幕府側の視点で幕末を捉えていて、攘夷とか言っている連中のことをあまりよく思っていないことが伺えます。
時代の変動の最前線で、自分の見たことを信じて生き切った、三郎助の人生には、大いなる説得力が溢れています。
ここがポイント
歴史を違った角度から見れる作品です。
7、『天下城』上・下
武田軍に滅ぼされた後に、流浪の旅を経て、石積職人となった男の話です。
石積職人の技術を磨きながら信長に近づいていく過程には、ワクワクしてしまいます。
ここがポイント
超一流の技術があるから信長にもきちんと意見が言えるし、認めさせてることができたのです。
石積職人の波乱万丈な人生をドラマチックに描いている作品です。
8、『制服捜査』
札幌の刑事であった川久保が、道東の派出所に配置転換され、駐在さんとして事件を解決していく5編からなる連作短編集です。
田舎ならではの閉鎖性に、潜む闇を静かに抉り出すような展開で、物語は進んでいきます。
ここがポイント
身近に起こるかもしれない犯罪や集落の中での付き合い方、そしてその集落での裏のルール等が絡んできます。
底知れない緊張感が、味わえる作品です。
9、『笑う警官』
北海道警の婦人警官が殺され、元交際相手の警官に容疑者の疑いがかかる話です。
警察組織の腐敗とそれに挑む現場の警官たちを描いていて、チーム内の裏切り者を炙り出す様子には手に汗を握ってしまいます。

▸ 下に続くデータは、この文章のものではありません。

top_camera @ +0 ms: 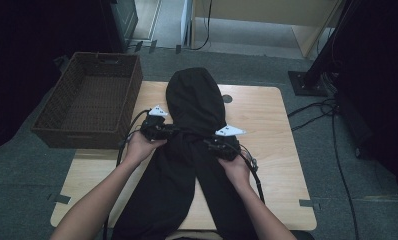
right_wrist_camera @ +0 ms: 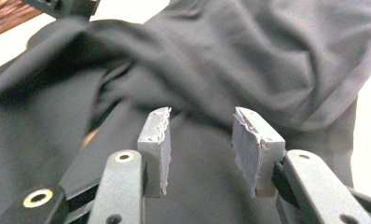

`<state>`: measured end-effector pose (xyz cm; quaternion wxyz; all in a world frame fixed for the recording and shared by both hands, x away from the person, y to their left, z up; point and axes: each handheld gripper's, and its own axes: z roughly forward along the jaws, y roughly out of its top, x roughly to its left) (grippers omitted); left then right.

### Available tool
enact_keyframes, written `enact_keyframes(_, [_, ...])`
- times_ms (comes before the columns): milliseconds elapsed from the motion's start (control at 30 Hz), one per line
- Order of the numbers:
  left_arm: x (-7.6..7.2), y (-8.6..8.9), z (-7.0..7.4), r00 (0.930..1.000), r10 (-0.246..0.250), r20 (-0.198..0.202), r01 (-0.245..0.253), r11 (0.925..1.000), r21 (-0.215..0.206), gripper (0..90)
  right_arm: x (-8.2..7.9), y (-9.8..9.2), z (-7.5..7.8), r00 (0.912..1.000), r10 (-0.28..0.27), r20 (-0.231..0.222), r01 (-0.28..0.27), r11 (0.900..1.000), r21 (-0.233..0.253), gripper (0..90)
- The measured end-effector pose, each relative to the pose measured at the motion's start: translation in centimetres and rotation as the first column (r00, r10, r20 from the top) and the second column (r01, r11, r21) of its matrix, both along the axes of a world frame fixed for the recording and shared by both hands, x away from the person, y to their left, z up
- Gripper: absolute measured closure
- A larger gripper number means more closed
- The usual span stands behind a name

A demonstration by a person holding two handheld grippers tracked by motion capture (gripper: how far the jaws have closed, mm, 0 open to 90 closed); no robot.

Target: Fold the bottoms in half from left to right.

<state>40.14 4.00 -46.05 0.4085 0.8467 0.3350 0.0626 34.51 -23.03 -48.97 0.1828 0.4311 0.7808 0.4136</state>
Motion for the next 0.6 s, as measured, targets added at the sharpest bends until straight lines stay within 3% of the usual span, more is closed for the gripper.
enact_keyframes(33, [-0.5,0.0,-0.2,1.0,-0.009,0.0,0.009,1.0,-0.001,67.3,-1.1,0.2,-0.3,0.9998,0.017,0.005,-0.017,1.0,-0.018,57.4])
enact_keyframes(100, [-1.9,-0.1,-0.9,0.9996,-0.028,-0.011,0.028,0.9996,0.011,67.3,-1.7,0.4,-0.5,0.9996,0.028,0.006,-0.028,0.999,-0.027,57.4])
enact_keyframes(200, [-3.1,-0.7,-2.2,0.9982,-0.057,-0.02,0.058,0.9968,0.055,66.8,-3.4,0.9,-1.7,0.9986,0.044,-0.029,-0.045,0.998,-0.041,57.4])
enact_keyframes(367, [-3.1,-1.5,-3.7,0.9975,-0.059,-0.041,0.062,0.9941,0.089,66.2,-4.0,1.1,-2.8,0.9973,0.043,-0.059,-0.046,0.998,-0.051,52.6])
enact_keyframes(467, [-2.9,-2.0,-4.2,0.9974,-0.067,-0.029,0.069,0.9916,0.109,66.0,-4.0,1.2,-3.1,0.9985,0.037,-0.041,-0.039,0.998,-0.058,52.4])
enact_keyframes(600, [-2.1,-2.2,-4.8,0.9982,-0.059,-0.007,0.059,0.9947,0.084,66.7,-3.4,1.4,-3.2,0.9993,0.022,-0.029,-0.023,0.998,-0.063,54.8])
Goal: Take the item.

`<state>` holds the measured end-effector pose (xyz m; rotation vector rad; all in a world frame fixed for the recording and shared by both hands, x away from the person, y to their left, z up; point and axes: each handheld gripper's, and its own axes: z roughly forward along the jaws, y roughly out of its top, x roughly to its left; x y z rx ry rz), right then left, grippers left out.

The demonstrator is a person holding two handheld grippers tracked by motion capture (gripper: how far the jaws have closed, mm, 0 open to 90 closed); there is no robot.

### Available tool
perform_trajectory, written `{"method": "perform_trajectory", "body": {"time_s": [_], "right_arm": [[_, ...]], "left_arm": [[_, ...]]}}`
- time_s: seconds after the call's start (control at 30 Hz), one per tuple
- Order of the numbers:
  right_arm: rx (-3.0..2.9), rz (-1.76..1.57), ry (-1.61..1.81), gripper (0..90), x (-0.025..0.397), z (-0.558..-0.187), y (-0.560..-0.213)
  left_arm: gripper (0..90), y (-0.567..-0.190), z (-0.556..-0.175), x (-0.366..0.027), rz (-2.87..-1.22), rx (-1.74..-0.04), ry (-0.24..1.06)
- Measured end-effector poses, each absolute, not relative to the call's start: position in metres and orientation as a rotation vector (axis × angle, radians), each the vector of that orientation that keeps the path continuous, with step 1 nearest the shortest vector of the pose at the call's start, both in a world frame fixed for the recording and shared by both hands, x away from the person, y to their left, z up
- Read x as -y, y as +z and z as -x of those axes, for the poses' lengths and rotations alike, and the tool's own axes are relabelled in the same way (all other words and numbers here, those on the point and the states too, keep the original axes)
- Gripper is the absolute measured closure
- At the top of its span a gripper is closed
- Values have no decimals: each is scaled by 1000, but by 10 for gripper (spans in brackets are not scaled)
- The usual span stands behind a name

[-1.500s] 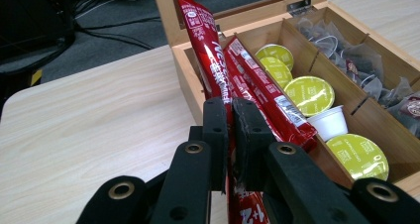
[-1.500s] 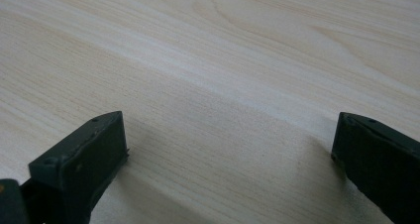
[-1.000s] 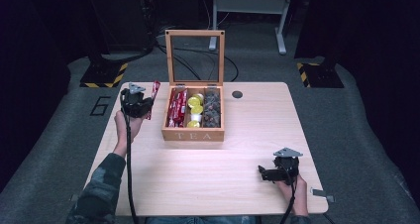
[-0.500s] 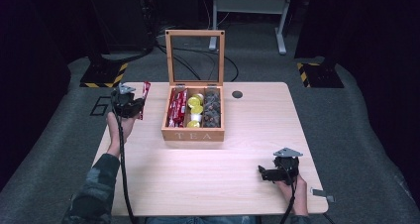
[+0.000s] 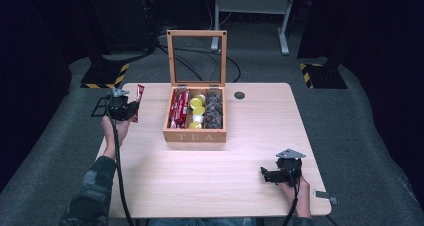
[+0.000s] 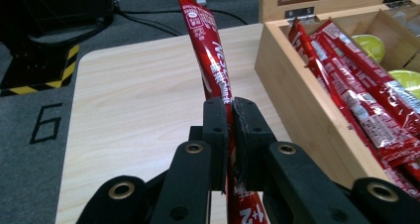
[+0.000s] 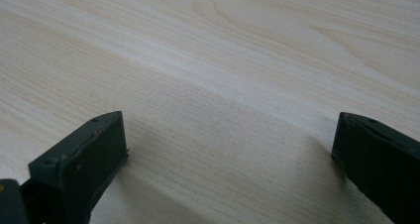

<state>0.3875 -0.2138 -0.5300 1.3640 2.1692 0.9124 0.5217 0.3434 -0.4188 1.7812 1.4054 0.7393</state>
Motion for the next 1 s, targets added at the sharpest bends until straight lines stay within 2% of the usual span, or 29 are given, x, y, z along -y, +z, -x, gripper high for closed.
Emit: {"method": "perform_trajectory", "body": {"time_s": [1.0], "right_arm": [[-2168,-1365,912,1,214,-387,-530]], "left_arm": [[842,-464,-529,-367,-1783,-1492,708]]}}
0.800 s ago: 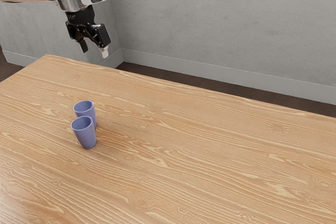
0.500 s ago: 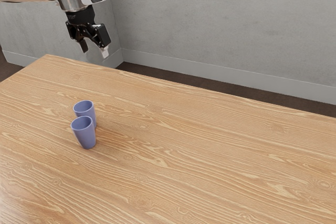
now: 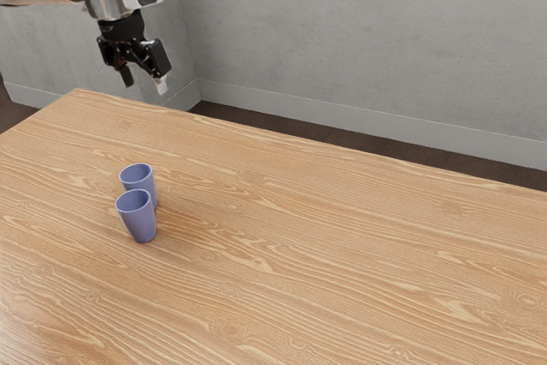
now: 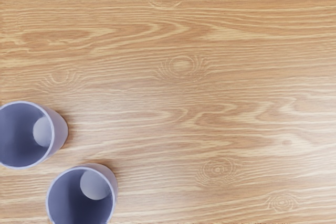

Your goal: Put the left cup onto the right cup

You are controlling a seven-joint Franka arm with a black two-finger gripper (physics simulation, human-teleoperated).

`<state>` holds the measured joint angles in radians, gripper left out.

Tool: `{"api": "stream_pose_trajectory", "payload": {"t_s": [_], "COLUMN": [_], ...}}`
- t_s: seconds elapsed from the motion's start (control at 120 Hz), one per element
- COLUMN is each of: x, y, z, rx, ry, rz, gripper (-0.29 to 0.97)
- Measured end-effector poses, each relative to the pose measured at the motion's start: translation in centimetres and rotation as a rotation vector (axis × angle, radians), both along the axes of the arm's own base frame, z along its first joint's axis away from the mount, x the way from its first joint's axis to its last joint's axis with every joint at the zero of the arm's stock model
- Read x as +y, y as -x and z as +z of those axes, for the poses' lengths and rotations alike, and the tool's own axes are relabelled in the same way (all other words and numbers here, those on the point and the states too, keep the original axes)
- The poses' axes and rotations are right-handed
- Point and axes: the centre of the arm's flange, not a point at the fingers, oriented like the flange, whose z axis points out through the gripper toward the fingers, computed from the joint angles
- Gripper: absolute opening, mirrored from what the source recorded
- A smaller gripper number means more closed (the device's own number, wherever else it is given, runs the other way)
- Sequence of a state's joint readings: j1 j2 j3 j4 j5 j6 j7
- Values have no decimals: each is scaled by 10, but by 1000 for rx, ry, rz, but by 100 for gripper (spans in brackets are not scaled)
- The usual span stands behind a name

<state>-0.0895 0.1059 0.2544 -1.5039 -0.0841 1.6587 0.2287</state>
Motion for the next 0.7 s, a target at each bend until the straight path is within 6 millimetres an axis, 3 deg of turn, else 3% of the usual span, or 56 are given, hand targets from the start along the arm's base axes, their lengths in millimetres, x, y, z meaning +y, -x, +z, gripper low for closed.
{"api": "stream_pose_trajectory", "payload": {"t_s": [0.208, 0.333, 0.7], "x": [54, 71, 130], "y": [13, 13, -4], "z": [-4, -13, -74], "rx": [33, 52, 113], "ry": [19, 15, -8], "rz": [92, 103, 130], "gripper": [68, 68, 68]}}
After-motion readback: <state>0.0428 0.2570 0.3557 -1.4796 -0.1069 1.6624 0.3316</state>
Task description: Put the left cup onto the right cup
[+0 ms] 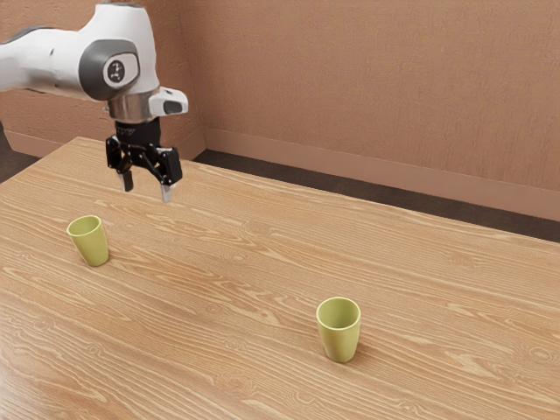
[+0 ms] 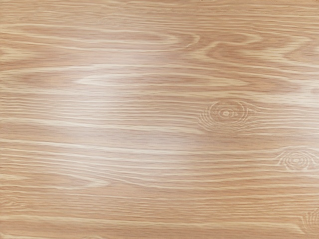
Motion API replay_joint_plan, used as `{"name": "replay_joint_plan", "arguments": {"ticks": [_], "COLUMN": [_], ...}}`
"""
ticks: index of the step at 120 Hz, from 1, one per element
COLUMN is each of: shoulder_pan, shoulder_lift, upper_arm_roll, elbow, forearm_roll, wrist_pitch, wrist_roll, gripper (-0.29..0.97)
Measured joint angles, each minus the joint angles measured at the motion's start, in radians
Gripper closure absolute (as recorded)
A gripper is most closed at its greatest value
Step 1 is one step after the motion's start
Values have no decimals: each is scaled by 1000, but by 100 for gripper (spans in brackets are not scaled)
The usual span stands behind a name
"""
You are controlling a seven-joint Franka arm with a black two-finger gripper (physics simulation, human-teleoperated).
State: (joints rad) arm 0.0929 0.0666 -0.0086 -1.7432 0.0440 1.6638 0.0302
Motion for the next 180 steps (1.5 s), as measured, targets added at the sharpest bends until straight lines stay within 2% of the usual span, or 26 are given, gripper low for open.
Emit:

徐々に明らかになる真相、裏切り者、事象のの裏の裏をかく展開などのやり取りは実に面白く目が離せません。
ここがポイント
熱い気持ちを持って闘っている警官に、拍手を送りたくなる作品です。
10、『警察庁から来た男』
警察庁からキャリア監察官がやってきて、道警の闇を調査する話です。
警察と暴力団の癒着、そしてその癒着の裏には、過去に関わった囮捜査の情報漏れの真相が隠されていたのです。
ここがポイント
一見関連性のない事件と、警察組織の腐敗とかが結びついていく過程が、刑事と監察官それぞれの視点で語られています。
やはり、正義が勝つことは、嬉しくなってしまいます。
まとめ
佐々木譲氏の作品のご紹介は、お楽しみ頂けましたでしょうか。
警察シリーズは勿論面白いのですが、その他にも面白い作品がたくさんあります。
まだ読んでいない作品がありましたらこの機会に是非読んでみてください。